Task prompt ::
Could you count the lines in the listing that include the word "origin"? Give only the number.

Dataset excerpt ::
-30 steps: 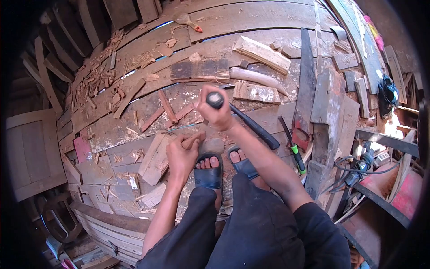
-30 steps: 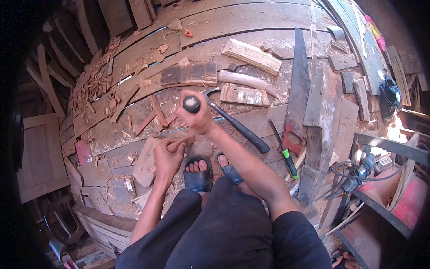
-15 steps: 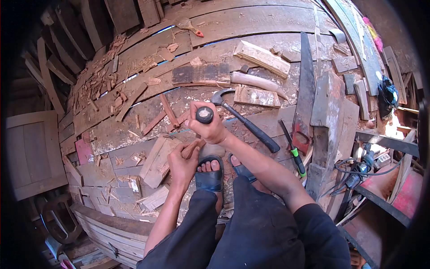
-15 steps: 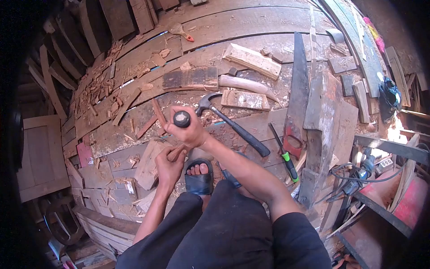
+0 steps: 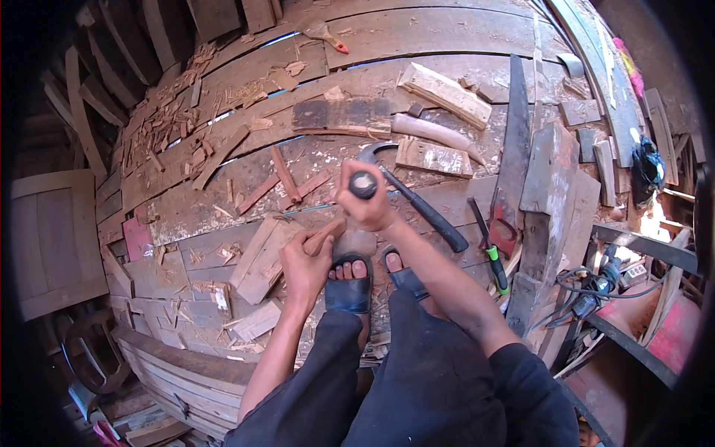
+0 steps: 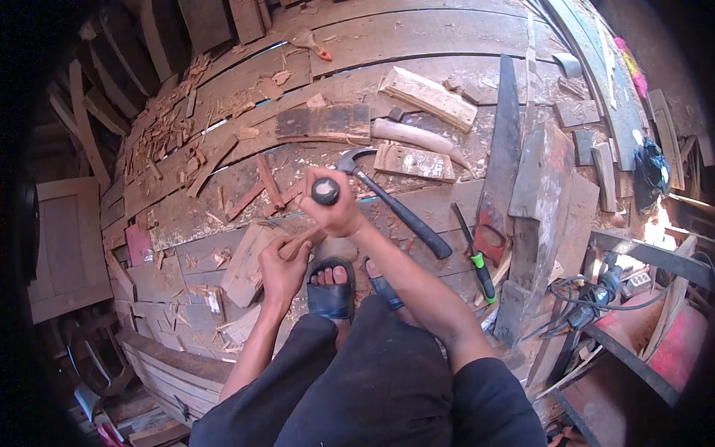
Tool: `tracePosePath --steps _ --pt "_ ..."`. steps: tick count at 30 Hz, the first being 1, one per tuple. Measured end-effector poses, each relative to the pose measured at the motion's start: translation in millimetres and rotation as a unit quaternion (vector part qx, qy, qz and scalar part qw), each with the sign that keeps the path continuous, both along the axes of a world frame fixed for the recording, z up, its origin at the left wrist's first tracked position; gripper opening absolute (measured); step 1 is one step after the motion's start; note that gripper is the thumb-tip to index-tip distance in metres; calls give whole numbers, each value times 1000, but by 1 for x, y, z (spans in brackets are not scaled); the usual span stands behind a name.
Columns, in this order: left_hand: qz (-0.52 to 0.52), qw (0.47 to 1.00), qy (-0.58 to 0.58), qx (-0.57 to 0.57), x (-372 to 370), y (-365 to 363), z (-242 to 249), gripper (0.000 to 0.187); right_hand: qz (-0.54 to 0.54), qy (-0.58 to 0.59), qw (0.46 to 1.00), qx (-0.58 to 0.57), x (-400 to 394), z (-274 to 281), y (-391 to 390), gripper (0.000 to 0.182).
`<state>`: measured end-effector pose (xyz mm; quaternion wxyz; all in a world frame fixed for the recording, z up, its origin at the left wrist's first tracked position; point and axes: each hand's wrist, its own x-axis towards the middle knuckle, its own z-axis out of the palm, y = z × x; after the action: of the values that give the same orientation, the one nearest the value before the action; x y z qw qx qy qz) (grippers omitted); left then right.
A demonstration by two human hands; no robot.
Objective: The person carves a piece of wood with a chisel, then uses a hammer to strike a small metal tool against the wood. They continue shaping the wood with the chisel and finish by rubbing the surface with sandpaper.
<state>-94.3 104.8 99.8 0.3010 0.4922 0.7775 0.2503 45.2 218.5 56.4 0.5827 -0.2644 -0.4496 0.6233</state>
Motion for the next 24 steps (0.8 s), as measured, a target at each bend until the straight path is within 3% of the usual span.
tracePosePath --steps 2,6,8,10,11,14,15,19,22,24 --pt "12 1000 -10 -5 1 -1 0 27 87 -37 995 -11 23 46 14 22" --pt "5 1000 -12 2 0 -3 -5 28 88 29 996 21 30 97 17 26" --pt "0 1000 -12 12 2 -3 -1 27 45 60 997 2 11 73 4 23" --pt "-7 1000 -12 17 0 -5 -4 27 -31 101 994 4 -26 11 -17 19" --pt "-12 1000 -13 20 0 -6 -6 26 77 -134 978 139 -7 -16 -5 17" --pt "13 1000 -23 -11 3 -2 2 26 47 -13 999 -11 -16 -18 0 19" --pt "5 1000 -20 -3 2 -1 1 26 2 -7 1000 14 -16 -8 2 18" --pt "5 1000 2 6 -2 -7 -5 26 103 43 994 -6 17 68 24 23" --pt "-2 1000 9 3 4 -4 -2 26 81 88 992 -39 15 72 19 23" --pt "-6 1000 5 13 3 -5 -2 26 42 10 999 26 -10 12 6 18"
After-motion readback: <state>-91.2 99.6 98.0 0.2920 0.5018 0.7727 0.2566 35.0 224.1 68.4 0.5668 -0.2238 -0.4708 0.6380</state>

Solution below ::
2